Covid vaccine increased menstrual bleeding in 42% of women

The largest study to date with over 35,000 attendees -women and people of gender diversity- confirmed that 42% of women experienced increased bleeding from the menstruation Within two weeks of vaccination against covid.

In addition, the study describes for the first time the occurrence of spontaneous bleeding in a high number of people who did not have periods -because they were menopausal or because they were undergoing hormonal contraceptive treatment or for a sex change-, after having received the vaccine against SARS-CoV-2.

The conclusions of this study, published this Friday in the journal Science Advances, confirm a side effect reported by women and ignored by Science and reveal that this effect of the vaccine affected “a significant number of people”.

However, the study data show that these alterations are temporary and are associated with certain triggering factors such as age, suffering from systemic side effects related to the vaccine (fever or fatigue), or a history of pregnancy and childbirth. , among others.

“Menstruating and menstruating people began to report unexpected bleeding after receiving the vaccine in early 2021,” said US study researchers and leaders Katharine Lee of Tulane University and Kathryn Clancy of the University. University of Illinois at Urbana-Champaign.

An ignorant side effect

In the trials of vaccines she is usually not asked about menstrual cycles or bleeding, so this side effect is often overlooked or excluded from studies, despite the fact that some vaccines, such as typhoid, hepatitis B, and HPV, can alter menstruation.

To do the study, the authors used a survey asking people about their experiences after receiving the covid vaccine.

The authors only included data from the people who had not passed the covid (because the disease can cause menstrual changes) and excluded data from people aged 45-55 to avoid confusing the results with menopause or earlier changes.

Thus, the study focused on menstruating people, postmenopausal women and people on hormone therapies that suppress the cycle.

42.1% of respondents said they had heavier menstrual flow in the first two weeks after vaccination, 43.6% that their menstrual flow had not changed and 14.3% had experienced no change or , if any, less bleeding than usual.

The study detected possible associations with reproductive history, hormonal status, demographics and changes in a person’s menstruation after vaccination.

For example, respondents who had spent a pregnancy were most likely to report heavier bleeding after vaccination, with a slight increase in those who had not given birth.


And over 70% of respondents who used contraceptives long-acting reversible hormones and 38.5% of those taking gender-affirming hormone treatments reported this side effect.

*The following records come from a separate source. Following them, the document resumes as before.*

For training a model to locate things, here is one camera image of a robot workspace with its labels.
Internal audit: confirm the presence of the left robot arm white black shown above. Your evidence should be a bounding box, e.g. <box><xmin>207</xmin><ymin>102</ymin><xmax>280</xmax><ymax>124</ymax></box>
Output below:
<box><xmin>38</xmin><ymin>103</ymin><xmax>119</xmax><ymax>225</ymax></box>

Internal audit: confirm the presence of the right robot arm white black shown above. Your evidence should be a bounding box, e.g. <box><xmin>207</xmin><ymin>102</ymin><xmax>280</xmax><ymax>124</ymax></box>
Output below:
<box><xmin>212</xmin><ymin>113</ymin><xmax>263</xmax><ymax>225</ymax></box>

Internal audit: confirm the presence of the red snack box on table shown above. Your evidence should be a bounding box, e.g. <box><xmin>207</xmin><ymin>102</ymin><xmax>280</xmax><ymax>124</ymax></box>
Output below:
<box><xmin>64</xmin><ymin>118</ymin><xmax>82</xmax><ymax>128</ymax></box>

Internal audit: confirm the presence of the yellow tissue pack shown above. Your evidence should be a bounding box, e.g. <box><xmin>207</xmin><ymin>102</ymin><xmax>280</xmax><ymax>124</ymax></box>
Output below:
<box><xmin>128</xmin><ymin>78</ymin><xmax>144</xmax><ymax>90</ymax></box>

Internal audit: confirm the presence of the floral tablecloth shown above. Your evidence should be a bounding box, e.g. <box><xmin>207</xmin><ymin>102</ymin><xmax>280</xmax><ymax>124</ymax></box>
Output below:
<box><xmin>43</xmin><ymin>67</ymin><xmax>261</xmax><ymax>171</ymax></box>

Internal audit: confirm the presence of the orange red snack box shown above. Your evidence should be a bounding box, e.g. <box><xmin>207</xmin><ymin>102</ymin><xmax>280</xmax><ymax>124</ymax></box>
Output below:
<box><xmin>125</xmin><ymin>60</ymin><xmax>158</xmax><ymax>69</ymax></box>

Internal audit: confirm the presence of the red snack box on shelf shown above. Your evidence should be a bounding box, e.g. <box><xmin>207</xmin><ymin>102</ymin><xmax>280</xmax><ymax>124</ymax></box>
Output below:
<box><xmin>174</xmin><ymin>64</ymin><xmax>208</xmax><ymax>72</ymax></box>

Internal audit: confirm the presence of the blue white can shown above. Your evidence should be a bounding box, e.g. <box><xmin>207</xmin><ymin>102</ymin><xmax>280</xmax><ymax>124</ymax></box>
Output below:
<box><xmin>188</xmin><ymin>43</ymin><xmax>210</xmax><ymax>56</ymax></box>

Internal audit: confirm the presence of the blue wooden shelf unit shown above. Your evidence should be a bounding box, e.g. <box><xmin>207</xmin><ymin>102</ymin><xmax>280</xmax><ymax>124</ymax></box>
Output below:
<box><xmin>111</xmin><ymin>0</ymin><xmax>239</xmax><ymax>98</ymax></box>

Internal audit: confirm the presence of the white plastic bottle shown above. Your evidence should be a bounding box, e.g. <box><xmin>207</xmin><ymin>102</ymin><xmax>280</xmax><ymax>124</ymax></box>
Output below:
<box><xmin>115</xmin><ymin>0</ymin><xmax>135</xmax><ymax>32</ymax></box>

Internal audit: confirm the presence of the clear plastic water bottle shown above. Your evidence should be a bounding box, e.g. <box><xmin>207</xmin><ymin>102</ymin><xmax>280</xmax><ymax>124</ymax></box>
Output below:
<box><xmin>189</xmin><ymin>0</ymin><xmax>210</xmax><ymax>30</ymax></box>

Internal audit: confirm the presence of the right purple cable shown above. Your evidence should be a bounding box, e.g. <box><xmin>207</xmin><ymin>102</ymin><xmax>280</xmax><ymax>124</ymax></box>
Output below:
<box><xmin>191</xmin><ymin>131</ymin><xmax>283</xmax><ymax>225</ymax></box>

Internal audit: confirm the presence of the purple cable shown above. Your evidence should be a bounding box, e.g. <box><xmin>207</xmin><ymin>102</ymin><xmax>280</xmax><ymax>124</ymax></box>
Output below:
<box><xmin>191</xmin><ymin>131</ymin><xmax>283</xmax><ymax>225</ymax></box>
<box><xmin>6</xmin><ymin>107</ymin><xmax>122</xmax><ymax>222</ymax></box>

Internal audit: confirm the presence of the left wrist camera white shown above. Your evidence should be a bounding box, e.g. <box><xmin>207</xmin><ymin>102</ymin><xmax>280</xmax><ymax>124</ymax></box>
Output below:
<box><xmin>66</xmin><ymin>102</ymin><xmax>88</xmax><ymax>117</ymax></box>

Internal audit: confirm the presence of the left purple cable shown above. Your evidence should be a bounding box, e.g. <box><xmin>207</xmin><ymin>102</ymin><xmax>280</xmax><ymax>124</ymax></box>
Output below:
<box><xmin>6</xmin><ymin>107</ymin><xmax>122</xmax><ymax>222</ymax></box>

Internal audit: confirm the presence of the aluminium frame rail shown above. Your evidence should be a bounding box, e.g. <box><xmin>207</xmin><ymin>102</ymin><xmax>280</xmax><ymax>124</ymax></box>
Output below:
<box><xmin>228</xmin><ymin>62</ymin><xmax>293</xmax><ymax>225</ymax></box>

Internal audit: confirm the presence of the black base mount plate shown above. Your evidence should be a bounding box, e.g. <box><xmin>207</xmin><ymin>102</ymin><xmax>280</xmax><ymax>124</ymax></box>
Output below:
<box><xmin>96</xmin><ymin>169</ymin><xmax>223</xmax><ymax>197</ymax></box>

Although menstrual disorders are not uncommon or dangerous, unexpected changes can be concerning.

“Unexpected intermittent bleeding is one of the first signs of certain cancers in people who are postmenopausal and those who use gender-affirming hormones,” says Lee.

This is why “this screening is very important in order to be able to detect cancers in time”, explains Clancy.

The authors reiterate, however, that getting vaccinated is one of the best ways to prevent covid, hospitalization and death.